▸ **INSTRUCTIONS TO FOLLOW**:
Your answer should be an exact copy of the data.

▸ **DATA SHOWN**:
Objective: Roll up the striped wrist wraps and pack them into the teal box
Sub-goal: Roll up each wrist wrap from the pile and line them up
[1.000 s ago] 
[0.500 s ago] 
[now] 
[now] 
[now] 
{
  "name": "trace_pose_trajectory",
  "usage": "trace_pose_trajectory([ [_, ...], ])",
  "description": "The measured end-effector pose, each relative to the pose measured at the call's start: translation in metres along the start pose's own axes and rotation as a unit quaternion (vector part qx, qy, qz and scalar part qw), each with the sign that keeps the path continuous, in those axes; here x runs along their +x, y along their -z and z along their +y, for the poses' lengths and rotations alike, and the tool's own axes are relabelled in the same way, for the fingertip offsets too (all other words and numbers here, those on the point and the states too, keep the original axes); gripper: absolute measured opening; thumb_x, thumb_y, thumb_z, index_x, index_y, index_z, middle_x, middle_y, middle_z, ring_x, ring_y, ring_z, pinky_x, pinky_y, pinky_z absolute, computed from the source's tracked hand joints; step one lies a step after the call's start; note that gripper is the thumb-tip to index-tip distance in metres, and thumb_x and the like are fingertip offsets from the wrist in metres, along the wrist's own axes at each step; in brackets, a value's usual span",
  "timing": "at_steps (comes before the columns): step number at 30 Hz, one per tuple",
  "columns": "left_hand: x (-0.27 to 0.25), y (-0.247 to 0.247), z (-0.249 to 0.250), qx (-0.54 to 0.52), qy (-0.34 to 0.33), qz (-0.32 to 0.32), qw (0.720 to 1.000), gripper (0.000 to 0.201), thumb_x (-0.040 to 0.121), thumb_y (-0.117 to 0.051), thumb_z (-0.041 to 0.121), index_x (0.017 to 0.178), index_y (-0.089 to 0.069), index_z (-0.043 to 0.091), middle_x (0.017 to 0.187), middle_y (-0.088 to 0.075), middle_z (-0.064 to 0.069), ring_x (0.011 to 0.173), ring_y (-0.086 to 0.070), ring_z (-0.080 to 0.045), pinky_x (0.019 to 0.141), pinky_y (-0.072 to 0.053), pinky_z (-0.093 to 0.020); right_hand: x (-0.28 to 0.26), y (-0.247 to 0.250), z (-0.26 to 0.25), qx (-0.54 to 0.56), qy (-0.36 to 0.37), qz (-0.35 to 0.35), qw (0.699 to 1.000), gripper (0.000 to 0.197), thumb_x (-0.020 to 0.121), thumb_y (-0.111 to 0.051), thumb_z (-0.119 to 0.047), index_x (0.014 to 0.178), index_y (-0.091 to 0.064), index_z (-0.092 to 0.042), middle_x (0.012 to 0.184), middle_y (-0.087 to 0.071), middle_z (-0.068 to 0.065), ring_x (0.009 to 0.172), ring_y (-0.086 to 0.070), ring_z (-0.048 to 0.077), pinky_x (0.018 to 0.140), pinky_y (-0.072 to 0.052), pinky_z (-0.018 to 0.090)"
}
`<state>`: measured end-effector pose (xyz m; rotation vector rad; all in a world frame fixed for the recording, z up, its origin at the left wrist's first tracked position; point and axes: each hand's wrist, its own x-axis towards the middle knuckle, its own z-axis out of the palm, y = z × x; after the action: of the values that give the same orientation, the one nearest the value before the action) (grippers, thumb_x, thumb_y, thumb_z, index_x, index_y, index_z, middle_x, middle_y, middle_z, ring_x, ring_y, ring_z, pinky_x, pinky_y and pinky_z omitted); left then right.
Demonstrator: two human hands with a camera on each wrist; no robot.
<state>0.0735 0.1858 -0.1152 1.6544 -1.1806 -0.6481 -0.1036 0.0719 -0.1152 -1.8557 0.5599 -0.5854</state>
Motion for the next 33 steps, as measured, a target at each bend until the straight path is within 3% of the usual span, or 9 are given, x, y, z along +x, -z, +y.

▸ **REPLY**:
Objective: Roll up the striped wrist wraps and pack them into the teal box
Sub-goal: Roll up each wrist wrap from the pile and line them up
[1.000 s ago] 
[0.500 s ago] 
[now] 
[now] 
[now] 
{
  "name": "trace_pose_trajectory",
  "usage": "trace_pose_trajectory([ [_, ...], ])",
  "description": "The measured end-effector pose, each relative to the pose measured at the call's start: translation in metres along the start pose's own axes and rotation as a unit quaternion (vector part qx, qy, qz and scalar part qw), each with the sign that keeps the path continuous, in those axes; here x runs along their +x, y along their -z and z along their +y, for the poses' lengths and rotations alike, and the tool's own axes are relabelled in the same way, for the fingertip offsets too (all other words and numbers here, those on the point and the states too, keep the original axes); gripper: absolute measured opening; thumb_x, thumb_y, thumb_z, index_x, index_y, index_z, middle_x, middle_y, middle_z, ring_x, ring_y, ring_z, pinky_x, pinky_y, pinky_z absolute, computed from the source's tracked hand joints; step one lies a step after the call's start; note that gripper is the thumb-tip to index-tip distance in metres, and thumb_x and the like are fingertip offsets from the wrist in metres, along the wrist's own axes at each step; in brackets, a value's usual span",
  "timing": "at_steps (comes before the columns): step number at 30 Hz, one per tuple",
  "columns": "left_hand: x (-0.27 to 0.25), y (-0.247 to 0.247), z (-0.249 to 0.250), qx (-0.54 to 0.52), qy (-0.34 to 0.33), qz (-0.32 to 0.32), qw (0.720 to 1.000), gripper (0.000 to 0.201), thumb_x (-0.040 to 0.121), thumb_y (-0.117 to 0.051), thumb_z (-0.041 to 0.121), index_x (0.017 to 0.178), index_y (-0.089 to 0.069), index_z (-0.043 to 0.091), middle_x (0.017 to 0.187), middle_y (-0.088 to 0.075), middle_z (-0.064 to 0.069), ring_x (0.011 to 0.173), ring_y (-0.086 to 0.070), ring_z (-0.080 to 0.045), pinky_x (0.019 to 0.141), pinky_y (-0.072 to 0.053), pinky_z (-0.093 to 0.020); right_hand: x (-0.28 to 0.26), y (-0.247 to 0.250), z (-0.26 to 0.25), qx (-0.54 to 0.56), qy (-0.36 to 0.37), qz (-0.35 to 0.35), qw (0.699 to 1.000), gripper (0.000 to 0.197), thumb_x (-0.020 to 0.121), thumb_y (-0.111 to 0.051), thumb_z (-0.119 to 0.047), index_x (0.014 to 0.178), index_y (-0.091 to 0.064), index_z (-0.092 to 0.042), middle_x (0.012 to 0.184), middle_y (-0.087 to 0.071), middle_z (-0.068 to 0.065), ring_x (0.009 to 0.172), ring_y (-0.086 to 0.070), ring_z (-0.048 to 0.077), pinky_x (0.018 to 0.140), pinky_y (-0.072 to 0.052), pinky_z (-0.018 to 0.090)"
}
`<state>`: measured end-effector pose (xyz m; rotation vector rad; all in a world frame fixed for the recording, z up, its origin at the left wrist's first tracked position; point and axes: each hand's wrist, its own x-axis towards the middle knuckle, its own z-axis out of the palm, y = z × x; after the action: of the values that give the same orientation, the one nearest the value before the action) (grippers, thumb_x, thumb_y, thumb_z, index_x, index_y, index_z, middle_x, middle_y, middle_z, ring_x, ring_y, ring_z, pinky_x, pinky_y and pinky_z omitted); left then right.
Demonstrator: two human hands with a camera on each wrist; no robot.
<state>0.0735 0.1858 -0.1152 1.6544 -1.1806 -0.6481 -0.1036 0.0719 -0.1152 -1.8557 0.5599 -0.5854</state>
Motion for the next 33 steps, as measured, a target at each bend until the straight path is within 3% of the usual span, or 9 are given, x, y, z along +x, -z, +y.

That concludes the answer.